%%

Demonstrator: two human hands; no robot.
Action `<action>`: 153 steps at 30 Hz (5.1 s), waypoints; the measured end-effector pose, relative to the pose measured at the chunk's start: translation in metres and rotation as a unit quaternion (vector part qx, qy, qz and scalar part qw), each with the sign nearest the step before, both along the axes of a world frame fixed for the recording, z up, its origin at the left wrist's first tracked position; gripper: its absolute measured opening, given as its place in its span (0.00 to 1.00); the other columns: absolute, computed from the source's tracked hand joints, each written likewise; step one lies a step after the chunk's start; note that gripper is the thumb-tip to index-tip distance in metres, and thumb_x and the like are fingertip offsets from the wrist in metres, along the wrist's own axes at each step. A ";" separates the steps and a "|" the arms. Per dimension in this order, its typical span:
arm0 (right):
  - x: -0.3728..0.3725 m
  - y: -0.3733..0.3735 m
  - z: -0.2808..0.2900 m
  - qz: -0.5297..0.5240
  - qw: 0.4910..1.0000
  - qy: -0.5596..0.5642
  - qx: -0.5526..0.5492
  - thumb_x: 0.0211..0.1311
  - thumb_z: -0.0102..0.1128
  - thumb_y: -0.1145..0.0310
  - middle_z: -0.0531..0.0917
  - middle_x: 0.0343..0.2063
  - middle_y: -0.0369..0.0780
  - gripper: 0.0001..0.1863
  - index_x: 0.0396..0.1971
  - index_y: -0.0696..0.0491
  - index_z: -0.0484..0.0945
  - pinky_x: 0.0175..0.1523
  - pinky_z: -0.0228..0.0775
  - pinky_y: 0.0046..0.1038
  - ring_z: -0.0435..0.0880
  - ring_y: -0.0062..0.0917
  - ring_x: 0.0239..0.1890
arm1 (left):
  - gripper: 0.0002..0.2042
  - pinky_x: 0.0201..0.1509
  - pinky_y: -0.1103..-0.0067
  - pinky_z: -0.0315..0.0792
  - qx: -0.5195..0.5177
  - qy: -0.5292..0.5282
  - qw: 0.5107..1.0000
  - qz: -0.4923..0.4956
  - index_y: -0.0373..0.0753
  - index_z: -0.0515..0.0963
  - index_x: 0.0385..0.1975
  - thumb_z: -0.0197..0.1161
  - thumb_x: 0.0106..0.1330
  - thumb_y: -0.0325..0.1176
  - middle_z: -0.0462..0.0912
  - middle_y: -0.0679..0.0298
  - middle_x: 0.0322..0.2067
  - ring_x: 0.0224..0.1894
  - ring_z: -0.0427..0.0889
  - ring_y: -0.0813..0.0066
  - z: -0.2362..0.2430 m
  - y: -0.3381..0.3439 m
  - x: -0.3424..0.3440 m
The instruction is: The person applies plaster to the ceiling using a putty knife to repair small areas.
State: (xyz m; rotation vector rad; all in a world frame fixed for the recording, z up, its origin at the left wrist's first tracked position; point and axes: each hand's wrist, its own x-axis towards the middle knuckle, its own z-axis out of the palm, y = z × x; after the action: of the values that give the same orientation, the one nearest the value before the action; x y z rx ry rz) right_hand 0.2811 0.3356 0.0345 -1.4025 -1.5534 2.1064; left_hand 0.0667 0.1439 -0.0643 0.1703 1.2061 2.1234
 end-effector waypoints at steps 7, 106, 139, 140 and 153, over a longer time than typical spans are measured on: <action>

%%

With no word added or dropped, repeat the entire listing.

Demonstrator: two human hands; no robot.
Action `<action>`: 153 steps at 30 Hz (5.1 s), waypoints; the measured end-effector pose, relative to the pose measured at the chunk's start: translation in metres and rotation as a unit quaternion (vector part qx, qy, qz and scalar part qw), each with the sign nearest the step before, both along the axes of a world frame fixed for the recording, z up, its origin at the left wrist's first tracked position; gripper: its absolute measured opening, given as its place in its span (0.00 to 1.00); the other columns: absolute, computed from the source's tracked hand joints, each written likewise; step one lies a step after the chunk's start; note that gripper is the thumb-tip to index-tip distance in metres, and thumb_x and the like are fingertip offsets from the wrist in metres, along the wrist's own axes at each step. A ";" separates the steps and a "|" the arms. Per dimension in this order, its typical span:
arm0 (right):
  - x: -0.3728..0.3725 m
  - y: -0.3733..0.3735 m
  - z: -0.2808..0.2900 m
  - qz: -0.5297..0.5240
  - qw: 0.4910..1.0000
  - qy: -0.5596..0.5642
  - qx: -0.5526..0.5492
  - thumb_x: 0.0211..0.1311
  - thumb_z: -0.0102..0.1128
  - thumb_y: -0.1145..0.0310
  - middle_z: -0.0531..0.0917
  - middle_x: 0.0343..0.2063
  - middle_y: -0.0369..0.0780
  - gripper: 0.0001..0.1863
  - index_x: 0.0396..0.1971
  - index_y: -0.0696..0.0491
  - index_z: -0.0484..0.0945
  - pinky_x: 0.0175..0.1523
  - pinky_z: -0.0228..0.0775
  - pinky_y: 0.0046..0.1038
  - ring_z: -0.0435..0.0880
  - ring_y: -0.0062..0.0917
  - ring_x: 0.0239..0.1890
arm1 (left):
  - gripper: 0.0002..0.2042
  - pinky_x: 0.0201..0.1509
  - pinky_y: -0.1103..-0.0067
  - pinky_z: -0.0315..0.0792
  - qx: -0.5195..0.5177
  - qy: -0.5292..0.5282
  - qw: 0.5107..1.0000
  - qz: -0.4923..0.4956
  - index_y: -0.0373..0.0753
  - index_z: -0.0515..0.0963
  - index_x: 0.0385..0.1975
  - thumb_z: -0.0197..0.1161
  - thumb_x: 0.0106..0.1330
  - thumb_y: -0.0325..0.1176
  - middle_z: -0.0462..0.0912
  - middle_y: -0.0679..0.0298
  - middle_x: 0.0322..0.2067
  - ring_x: 0.0224..0.1894
  - ring_z: -0.0427..0.0889
  - ring_y: -0.0813..0.0066
  - z: -0.2362..0.2430 m
  - y: -0.3381..0.3439 m
  - x: -0.3424..0.3440 m
The instruction is: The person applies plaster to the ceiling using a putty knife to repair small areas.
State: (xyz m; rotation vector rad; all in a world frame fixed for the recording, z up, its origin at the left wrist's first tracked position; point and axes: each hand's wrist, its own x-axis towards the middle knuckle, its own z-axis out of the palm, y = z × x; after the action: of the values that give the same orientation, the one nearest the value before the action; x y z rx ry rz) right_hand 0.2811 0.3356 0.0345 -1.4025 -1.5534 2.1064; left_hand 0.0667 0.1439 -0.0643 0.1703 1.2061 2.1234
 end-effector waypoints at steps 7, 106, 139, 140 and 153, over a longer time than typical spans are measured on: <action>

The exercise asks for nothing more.